The next summit of bishops will be held in Rome in October 2018.
According to a Vatican statement, the chosen topic, an “expression of the Church’s pastoral concern for the young,” is in continuity with the findings of the two-fold synod on the family and Francis’s post-synodal document Amoris Laetitia.
The upcoming synod aims to “accompany young people on their way of life towards maturity so that, through a process of discernment, they can discover their life project and realize it with joy, opening the encounter with God and with men, and actively participating in the building up of the Church and society.”
On the day the topic was announced, Vatican spokesman Greg Burke said that the synod won’t focus solely on the choice between married life and religious life.
If social media after the announcement of the topic is any indication, some quarters will be tempted to reduce the 2018 synod to hot-buttom issues regarding vocations, such as a married priesthood. It’s worth noting, however, that the Catholic Church distinguishes four vocations: married life, single life, religious life, and ordained life.
As was the case for his predecessors, youth have been a key concern for Pope Francis since the beginning of his pontificate.
He’s made it a point to ensure that most of his foreign trips include an encounter with the youth, which almost always becomes an off-the-cuff interaction between the young and the pope, who leaves his remarks aside and grabs pen and paper, quipping that “speeches are boring” and talking to them one-on-one.
“Swim against the tide,” he told them in his message for World Youth Day 2015. “Don’t be couch potatoes” is the advice he gave them in 2016. From addictions and crime to marriage, no topic is off the table during his encounters with the young.
The Synod of Bishops is an ecclesiastical body which was set up by Pope Paul VI after the Second Vatican Council, in 1965. As he said in September 1974, it was set up to foster “the unity and cooperation of bishops around the world with the Holy See.”
It does so by studying the situation of the Church and trying to provide a joint solution on matters related to the Church’s mission. The topics so far have been varied: Preserving and Strengthening the Catholic Faith (1971), The Vocation and Mission of the Lay Faithful in the Church and in the World (1987), The Eucharist: Source and Summit of the Life and Mission of the Church (2005), just to name a few.
As Francis reminded the bishops – and those following closely from afar- last October, the gathering culminates “in listening to the Bishop of Rome, (who is) called to speak authoritatively as ‘the Pastor and Teacher of all Christians.’”
This means that regardless of the conclusions reached by the assembly, the pope always has the last world, which he normally expresses through what’s known as an apostolic exhortation.
Despite Francis’s encouragement for an honest debate among the bishops, representing all the corners of the world where the Church has a presence, the body is not a parliament, “where in order to reach a consensus we start to negotiate, making deals and compromises,” the pope said Oct. 5, 2015. “The lone method in the synod is to listen to the voice of the Holy Spirit.”
Several hundred bishops participate in the synod, elected by the bishops’ conference.
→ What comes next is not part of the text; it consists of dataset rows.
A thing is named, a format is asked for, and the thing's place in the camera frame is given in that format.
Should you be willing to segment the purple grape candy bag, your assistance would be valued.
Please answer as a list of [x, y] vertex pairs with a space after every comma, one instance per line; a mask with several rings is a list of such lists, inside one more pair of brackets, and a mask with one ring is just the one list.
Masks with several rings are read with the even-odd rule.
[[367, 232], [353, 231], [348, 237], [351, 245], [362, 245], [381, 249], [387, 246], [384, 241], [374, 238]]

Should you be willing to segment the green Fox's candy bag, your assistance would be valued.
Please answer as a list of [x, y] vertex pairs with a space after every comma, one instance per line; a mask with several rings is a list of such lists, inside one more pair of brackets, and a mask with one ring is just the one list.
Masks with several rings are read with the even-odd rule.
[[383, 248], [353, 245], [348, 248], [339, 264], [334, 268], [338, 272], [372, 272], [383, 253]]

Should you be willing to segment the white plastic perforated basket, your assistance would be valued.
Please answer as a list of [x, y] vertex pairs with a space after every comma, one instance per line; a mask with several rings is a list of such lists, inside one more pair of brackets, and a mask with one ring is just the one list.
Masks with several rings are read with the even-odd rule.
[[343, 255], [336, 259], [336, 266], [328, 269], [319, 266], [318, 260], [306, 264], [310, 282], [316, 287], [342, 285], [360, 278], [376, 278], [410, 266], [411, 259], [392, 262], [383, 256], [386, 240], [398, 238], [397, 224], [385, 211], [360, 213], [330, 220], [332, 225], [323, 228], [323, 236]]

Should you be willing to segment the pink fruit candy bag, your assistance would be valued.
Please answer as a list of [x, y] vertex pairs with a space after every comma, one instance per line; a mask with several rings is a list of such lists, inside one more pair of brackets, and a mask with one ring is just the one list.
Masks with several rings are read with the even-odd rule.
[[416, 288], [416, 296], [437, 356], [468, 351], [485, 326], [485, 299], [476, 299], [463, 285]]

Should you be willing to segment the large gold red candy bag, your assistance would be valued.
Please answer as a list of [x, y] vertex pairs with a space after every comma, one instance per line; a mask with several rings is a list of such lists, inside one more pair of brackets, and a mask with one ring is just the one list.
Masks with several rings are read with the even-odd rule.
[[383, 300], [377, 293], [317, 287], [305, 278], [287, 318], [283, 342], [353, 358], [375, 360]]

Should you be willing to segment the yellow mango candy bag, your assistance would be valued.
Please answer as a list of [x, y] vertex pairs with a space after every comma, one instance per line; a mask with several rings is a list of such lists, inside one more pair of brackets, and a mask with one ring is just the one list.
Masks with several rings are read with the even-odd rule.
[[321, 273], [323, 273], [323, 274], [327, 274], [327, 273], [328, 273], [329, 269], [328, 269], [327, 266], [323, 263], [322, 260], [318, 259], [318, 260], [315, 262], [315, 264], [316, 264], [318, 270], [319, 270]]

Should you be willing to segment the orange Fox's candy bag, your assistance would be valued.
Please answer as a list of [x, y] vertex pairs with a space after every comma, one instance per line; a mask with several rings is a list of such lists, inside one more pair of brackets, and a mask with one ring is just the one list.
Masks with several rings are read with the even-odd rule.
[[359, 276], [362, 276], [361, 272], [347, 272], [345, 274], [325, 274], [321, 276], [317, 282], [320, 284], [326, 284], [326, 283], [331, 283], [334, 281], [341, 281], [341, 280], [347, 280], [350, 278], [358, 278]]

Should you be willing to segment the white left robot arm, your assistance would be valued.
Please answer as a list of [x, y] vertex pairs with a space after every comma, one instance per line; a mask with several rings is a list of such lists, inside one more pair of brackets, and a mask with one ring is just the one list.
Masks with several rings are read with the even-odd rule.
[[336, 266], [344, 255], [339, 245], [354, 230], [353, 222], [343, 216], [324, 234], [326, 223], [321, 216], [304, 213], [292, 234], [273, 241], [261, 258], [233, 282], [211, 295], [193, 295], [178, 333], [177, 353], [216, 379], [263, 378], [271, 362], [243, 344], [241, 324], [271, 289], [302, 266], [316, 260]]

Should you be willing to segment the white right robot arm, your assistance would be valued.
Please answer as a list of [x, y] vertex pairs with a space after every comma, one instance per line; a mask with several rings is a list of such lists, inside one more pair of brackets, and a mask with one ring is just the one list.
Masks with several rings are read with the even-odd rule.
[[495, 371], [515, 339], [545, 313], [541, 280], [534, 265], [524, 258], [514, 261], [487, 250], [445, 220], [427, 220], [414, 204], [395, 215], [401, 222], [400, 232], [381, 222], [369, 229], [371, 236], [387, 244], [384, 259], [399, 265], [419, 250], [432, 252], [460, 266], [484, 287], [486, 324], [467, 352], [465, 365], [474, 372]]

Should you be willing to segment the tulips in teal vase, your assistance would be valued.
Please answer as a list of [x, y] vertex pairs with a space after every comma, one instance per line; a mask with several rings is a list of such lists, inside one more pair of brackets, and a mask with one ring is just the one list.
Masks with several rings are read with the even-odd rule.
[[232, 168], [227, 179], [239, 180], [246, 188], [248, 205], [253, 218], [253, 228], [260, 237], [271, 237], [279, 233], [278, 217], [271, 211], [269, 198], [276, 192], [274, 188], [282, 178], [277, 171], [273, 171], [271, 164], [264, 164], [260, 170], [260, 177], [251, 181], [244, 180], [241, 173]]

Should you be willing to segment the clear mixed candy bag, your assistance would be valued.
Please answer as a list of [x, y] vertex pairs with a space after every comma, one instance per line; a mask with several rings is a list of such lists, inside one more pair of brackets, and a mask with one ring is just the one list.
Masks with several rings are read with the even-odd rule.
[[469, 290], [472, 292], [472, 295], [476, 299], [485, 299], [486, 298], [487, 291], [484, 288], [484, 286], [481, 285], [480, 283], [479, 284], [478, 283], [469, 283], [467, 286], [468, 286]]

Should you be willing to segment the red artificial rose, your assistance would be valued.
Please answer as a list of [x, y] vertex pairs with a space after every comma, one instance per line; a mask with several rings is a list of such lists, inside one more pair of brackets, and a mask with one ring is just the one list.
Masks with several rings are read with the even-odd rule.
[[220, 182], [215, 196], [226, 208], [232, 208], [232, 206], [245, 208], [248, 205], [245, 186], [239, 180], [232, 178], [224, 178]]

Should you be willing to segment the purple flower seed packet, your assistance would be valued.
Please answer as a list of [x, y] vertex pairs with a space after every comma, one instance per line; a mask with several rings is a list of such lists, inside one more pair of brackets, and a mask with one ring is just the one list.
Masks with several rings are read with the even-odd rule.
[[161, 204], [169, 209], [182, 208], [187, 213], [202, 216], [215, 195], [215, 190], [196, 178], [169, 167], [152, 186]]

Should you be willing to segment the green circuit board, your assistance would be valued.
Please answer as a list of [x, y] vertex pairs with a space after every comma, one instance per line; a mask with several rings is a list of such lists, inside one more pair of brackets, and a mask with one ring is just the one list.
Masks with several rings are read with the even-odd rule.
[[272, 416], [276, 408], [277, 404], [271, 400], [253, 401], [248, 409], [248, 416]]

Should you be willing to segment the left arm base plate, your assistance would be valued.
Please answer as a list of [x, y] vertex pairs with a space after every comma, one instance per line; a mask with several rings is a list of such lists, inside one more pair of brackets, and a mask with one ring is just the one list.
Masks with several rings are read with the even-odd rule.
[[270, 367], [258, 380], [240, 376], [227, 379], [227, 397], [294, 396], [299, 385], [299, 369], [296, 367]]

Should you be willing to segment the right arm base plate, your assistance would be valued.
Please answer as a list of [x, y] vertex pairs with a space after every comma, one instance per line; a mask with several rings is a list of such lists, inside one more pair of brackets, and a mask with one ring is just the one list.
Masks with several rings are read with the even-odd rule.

Other participants include the heads of Eastern Catholic Churches, members of religious institutes, cardinals who head Vatican offices and special papal appointees.
Although they have no voting role, lay men and women are often participants too. During the synod on the family, there were 18 married couples.
According to the Vatican statement, the topic for the 2018 synod was chosen by the majority of members on the XIV Ordinary Council of the Synod of Bishops, the body charged with drawing up the theme of the next synod. Archbishop Charles Chaput of Philadelphia is the sole American in this council, which also includes Cardinal Christoph Schönborn of Austria, Cardinal Wilfrid Napier of South Africa, Cardinal Vincent Nichols of England and Cardinal Robert Sarah of Guinea.